Assignment.
Copy each line of the records that includes "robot".

Dataset content.
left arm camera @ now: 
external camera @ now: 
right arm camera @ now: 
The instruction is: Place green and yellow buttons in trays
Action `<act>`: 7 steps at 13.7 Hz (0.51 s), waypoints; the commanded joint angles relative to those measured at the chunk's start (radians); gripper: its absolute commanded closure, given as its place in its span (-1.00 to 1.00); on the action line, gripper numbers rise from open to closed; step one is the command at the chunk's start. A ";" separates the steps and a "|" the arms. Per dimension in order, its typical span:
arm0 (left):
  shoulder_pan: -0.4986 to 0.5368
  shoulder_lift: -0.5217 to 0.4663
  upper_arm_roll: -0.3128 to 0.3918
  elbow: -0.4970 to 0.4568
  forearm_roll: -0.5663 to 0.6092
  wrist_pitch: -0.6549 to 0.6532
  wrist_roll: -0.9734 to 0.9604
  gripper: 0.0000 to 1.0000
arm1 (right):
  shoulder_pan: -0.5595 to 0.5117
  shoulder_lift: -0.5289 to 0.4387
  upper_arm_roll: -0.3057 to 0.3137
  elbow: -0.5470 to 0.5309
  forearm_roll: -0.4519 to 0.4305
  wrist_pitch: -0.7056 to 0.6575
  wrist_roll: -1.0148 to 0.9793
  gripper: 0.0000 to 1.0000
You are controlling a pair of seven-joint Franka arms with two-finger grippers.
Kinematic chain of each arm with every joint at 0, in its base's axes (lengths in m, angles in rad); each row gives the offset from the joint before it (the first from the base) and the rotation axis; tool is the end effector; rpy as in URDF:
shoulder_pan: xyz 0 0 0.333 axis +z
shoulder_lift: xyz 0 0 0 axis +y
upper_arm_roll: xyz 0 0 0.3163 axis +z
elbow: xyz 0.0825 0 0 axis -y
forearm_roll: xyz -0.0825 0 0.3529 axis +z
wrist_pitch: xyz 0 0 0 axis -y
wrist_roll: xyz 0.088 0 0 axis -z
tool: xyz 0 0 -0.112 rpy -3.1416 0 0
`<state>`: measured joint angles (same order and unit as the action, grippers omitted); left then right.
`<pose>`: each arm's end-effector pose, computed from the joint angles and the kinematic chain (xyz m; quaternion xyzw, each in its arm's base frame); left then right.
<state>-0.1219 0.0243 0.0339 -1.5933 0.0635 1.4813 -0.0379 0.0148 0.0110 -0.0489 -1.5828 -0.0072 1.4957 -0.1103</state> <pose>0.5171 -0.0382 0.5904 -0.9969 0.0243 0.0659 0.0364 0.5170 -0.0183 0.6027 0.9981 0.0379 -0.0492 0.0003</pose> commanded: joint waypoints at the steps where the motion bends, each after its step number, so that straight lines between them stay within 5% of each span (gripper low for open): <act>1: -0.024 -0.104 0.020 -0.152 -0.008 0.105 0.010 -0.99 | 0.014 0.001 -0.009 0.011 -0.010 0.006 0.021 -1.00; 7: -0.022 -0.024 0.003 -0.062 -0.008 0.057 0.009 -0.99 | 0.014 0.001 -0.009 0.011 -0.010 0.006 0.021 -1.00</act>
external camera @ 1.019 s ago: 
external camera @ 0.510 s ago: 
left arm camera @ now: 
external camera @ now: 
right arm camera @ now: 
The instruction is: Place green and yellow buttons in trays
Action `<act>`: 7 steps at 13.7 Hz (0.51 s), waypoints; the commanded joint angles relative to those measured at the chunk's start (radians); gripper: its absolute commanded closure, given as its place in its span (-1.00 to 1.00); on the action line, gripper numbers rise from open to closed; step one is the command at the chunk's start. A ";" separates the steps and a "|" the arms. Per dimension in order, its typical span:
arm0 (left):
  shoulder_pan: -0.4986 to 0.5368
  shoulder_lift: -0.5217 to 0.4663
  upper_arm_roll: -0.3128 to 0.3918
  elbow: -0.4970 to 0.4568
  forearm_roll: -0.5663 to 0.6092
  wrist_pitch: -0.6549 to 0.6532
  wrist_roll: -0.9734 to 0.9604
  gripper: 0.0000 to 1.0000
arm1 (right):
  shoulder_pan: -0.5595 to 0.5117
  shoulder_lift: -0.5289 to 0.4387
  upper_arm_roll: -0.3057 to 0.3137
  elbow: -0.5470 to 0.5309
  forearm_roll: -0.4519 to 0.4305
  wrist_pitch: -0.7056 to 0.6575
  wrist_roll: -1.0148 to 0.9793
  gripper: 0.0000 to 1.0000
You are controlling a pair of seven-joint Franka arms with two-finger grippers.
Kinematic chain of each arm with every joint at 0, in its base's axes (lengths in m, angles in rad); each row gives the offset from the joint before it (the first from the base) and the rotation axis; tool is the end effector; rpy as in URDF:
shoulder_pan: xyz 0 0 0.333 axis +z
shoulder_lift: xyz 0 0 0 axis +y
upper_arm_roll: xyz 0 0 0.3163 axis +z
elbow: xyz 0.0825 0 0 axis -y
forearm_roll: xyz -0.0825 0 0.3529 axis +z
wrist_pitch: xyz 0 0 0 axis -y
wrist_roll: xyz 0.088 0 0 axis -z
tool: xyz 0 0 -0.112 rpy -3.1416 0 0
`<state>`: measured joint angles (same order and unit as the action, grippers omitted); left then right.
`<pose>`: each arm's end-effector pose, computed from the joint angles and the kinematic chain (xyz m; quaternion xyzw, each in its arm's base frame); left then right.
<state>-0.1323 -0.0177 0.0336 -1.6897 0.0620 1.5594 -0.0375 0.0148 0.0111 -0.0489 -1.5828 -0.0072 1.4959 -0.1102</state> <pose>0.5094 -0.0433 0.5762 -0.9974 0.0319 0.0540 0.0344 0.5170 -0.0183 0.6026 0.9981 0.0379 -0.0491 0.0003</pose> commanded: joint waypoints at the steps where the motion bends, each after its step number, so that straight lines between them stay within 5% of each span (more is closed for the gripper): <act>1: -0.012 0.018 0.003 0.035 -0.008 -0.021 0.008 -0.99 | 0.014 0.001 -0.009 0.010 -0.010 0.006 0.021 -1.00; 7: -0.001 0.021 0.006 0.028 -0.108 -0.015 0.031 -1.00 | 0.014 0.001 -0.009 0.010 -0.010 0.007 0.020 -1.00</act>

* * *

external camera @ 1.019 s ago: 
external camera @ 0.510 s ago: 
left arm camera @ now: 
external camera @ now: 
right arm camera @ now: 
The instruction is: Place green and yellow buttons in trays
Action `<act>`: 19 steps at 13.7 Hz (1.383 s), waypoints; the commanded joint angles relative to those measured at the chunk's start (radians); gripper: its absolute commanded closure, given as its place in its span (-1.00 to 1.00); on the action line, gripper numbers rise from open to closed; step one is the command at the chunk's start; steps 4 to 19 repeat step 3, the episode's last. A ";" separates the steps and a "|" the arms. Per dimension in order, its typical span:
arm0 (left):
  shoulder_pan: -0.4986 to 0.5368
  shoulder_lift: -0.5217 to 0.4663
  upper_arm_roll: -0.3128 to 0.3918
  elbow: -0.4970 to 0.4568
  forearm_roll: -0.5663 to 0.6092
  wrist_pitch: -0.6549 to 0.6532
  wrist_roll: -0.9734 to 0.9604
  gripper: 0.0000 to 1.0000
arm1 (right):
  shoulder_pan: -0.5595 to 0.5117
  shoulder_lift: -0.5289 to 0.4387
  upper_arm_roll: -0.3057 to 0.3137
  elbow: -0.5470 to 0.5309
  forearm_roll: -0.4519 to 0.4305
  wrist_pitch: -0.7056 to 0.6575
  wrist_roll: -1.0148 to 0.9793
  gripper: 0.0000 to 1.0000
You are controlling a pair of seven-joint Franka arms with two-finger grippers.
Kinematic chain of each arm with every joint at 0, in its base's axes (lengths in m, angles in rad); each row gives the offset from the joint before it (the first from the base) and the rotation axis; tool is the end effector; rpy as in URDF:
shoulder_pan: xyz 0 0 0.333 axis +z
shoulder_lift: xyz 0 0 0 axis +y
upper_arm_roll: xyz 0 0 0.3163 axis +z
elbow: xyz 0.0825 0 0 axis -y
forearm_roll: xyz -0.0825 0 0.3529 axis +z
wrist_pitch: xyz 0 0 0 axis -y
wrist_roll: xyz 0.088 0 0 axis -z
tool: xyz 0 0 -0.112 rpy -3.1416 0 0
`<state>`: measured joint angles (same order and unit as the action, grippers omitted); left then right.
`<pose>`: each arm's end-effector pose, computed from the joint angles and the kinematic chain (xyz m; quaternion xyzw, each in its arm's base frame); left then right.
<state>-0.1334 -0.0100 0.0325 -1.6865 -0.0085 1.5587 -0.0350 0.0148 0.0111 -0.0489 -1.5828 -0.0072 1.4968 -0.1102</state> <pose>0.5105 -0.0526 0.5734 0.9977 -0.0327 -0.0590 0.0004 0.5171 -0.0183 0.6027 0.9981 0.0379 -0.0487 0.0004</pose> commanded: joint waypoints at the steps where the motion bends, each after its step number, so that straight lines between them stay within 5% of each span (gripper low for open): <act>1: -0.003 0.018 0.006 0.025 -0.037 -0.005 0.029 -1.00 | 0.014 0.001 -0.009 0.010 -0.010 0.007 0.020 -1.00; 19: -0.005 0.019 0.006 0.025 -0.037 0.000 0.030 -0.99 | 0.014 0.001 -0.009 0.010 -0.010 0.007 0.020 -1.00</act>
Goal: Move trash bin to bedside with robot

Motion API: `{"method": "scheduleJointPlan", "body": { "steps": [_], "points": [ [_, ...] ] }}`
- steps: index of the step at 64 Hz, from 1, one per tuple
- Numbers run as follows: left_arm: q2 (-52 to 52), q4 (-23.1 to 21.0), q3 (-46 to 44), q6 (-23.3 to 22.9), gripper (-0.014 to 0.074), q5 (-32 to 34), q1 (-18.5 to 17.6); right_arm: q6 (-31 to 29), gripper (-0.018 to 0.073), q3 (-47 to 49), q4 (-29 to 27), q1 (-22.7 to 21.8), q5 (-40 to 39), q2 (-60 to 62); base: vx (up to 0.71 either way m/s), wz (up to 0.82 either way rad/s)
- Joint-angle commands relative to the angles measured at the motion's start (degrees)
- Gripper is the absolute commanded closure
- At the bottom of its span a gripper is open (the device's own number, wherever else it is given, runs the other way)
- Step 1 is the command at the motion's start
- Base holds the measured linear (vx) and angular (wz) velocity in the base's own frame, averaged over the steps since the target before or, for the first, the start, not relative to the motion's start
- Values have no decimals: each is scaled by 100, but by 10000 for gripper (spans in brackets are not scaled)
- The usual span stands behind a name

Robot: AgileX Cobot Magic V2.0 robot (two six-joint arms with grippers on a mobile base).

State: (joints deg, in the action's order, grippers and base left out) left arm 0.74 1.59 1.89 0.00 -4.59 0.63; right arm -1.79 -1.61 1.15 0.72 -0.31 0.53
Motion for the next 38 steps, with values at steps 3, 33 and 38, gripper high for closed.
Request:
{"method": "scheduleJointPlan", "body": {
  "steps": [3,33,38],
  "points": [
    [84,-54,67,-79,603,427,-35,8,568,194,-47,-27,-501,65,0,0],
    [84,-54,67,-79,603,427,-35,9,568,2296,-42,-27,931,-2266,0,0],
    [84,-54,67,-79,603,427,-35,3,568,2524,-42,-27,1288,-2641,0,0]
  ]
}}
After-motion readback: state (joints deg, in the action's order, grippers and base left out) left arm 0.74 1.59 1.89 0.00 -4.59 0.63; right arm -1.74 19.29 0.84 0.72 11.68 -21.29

Response to the exercise.
Goal: Move trash bin to bedside with robot
Robot: AgileX Cobot Magic V2.0 robot (two six-joint arms with grippers on a mobile base).

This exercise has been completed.